Stowing of package once in the LM: No comments by crew.
Sampling operations - soil, rocks:
The photographic techniques used for documented samples and for documenting core tube samples were: The CDR took a cross-sun stereo pair from 7 feet before sampling while the LMP took a down-sun photo from 11 feet. The CDR then took an after photo cross-sun from 7 feet and the LMP took a cross-sun location photo from 15 feet with the LRV in the background. This procedure assumed that a photo panorama was taken at each science site, showing the position of the LRV. To document a core tube sample, a cross-sun stereo pair from 7 feet and a location photo from 15 feet were taken after the core tube was embedded in the surface. This documentation amounted to ~10% "overhead" in the timeline (guesstimate from J. Schmitt.) Estimate from J. Young was higher, perhaps 20% of the time during geological sampling, depending on the task.
Trenching: see geology, general
Raking: see geology, general
Drilling: see geology, general
Navigating/recognizing landmarks:
landmarks such as the LRV, LM, or other landmark were used to document the location of samples.
Were there any hazards in the experiment?
i.e. hazardous materials (explosive, radioactive, toxic), sharp objects, high voltages, massive, bulky, tripping hazards, temperatures?
No.
Was lighting a problem?
For the 70 mm camera, the recommended settings were f/5.6 for shots into the sun and ~80deg to either side of the sun; f/8 for 80deg to nearly down-sun; and f/11 within ~ 10deg of down-sun. Several different types and speeds of film were used for the several cameras. These are summarized in a photographic summary section in each Preliminary Science Report.

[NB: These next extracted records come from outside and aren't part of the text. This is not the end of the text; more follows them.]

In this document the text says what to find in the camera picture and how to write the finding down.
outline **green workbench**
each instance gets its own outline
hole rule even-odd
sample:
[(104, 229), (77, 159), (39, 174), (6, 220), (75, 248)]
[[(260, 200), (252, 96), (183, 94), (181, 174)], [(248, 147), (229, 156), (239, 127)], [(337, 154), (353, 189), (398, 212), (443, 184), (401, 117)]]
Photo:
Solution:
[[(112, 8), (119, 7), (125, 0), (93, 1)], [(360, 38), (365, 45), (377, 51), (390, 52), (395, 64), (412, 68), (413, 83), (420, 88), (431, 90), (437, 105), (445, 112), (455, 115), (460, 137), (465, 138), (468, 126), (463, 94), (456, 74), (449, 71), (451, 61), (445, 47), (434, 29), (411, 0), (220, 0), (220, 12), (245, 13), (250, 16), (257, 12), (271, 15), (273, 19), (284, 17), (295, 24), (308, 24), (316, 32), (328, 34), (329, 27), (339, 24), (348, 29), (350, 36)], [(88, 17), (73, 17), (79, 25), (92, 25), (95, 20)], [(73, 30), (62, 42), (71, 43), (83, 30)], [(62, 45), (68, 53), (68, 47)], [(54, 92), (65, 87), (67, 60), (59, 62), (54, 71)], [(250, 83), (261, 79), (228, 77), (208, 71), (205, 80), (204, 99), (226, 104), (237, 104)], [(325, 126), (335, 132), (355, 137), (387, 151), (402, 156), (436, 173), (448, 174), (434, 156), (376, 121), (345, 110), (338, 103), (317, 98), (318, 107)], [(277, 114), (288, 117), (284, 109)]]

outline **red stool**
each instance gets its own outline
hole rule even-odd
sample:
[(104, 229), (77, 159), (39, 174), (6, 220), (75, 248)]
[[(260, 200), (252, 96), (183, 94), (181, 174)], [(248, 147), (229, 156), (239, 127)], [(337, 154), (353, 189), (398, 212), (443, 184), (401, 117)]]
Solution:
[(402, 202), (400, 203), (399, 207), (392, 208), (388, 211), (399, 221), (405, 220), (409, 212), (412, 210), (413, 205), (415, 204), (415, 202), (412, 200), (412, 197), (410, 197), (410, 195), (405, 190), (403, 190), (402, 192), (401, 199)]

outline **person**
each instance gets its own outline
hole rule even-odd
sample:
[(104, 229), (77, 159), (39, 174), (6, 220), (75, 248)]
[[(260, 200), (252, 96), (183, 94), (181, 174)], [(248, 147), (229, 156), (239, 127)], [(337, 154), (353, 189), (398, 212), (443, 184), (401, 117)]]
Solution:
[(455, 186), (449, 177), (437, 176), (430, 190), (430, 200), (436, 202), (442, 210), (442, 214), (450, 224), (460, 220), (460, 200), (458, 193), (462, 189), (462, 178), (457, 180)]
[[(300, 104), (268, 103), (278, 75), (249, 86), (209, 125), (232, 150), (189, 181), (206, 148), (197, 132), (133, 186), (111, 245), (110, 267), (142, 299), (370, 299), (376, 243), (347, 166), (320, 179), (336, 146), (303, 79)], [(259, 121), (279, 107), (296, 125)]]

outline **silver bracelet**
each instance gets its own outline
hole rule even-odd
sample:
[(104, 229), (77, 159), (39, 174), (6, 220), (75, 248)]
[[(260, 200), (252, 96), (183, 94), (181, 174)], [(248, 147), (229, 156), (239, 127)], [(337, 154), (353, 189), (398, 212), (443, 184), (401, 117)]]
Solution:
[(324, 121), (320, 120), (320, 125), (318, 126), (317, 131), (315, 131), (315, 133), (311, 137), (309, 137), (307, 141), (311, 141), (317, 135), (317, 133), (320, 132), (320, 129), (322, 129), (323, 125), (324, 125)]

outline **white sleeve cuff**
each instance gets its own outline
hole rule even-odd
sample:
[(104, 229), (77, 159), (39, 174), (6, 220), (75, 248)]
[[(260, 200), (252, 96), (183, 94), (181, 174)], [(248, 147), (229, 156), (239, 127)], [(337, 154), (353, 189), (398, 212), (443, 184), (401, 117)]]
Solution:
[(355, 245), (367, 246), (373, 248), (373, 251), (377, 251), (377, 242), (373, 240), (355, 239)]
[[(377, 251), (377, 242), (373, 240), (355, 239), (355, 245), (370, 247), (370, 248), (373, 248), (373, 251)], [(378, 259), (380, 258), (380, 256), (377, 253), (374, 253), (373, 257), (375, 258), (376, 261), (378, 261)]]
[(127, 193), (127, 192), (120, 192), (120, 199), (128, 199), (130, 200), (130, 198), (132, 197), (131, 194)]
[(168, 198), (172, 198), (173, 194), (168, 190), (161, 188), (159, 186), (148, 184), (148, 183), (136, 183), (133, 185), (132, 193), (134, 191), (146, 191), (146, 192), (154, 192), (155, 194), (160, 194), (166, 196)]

Were the results visible to the crew?
A frame counter was available, some comments were made that the crew knew the film magazines were not advancing. Dust was a problem in seeing the settings.
Would you recommend any design changes?
The A-15 crew commented that, since the camera was at the same height as the area in which one rolls up the sample bags, dirt got in the camera. They thought Beta booties on the top of the camera might help. John Young suggested that a helmet mounted TV camera might be used to totally document the entire scene and operation without specifically requiring any action by the crew, thus saving the overhead operation time of photodocumentation.
Were any special tools required?
A lens brush was used to remove dust.
Was the orientation of the experiment (i.e. horizontal/vertical) important? Difficult?
A chart of desired photos of the ALSEP area was provided to the crews to document the orientation of the instruments.
Was the experiment successful? Yes
Were there related experiments on other flights?
All flights have photos.
Where was it stored during flight? In LM and CM.
Were there any problems photographing the experiment? NA
What pre-launch and cruise req'ts were there?
power, thermal, late access, early recovery?
What was different between training and actual EVA? No comments by crew.
What problems were due to the suit rather than the experiment? No comments by crew.
Any experiences inside the LM of interest from the experiment/operations viewpoint?
No comments by crew.
References:
Preliminary Science Reports have tables of the cameras flown on that mission in a chapter which discusses the photography on the mission.
Apollo Experience Report # 37 - Photographic Equipment and Operations During Manned Spaceflight Programs
Apollo 17 Final Lunar Surface Procedures, Vol. 1: Nominal Plans, MSC, 11/6/72
Apollo 15 Final Lunar Surface Procedures, JSC, July 9, 1971
Apollo 15 Technical Crew Debriefing, 14 August 1971, in JSC History Office
Personal communication with John Young, 1 April, 1993.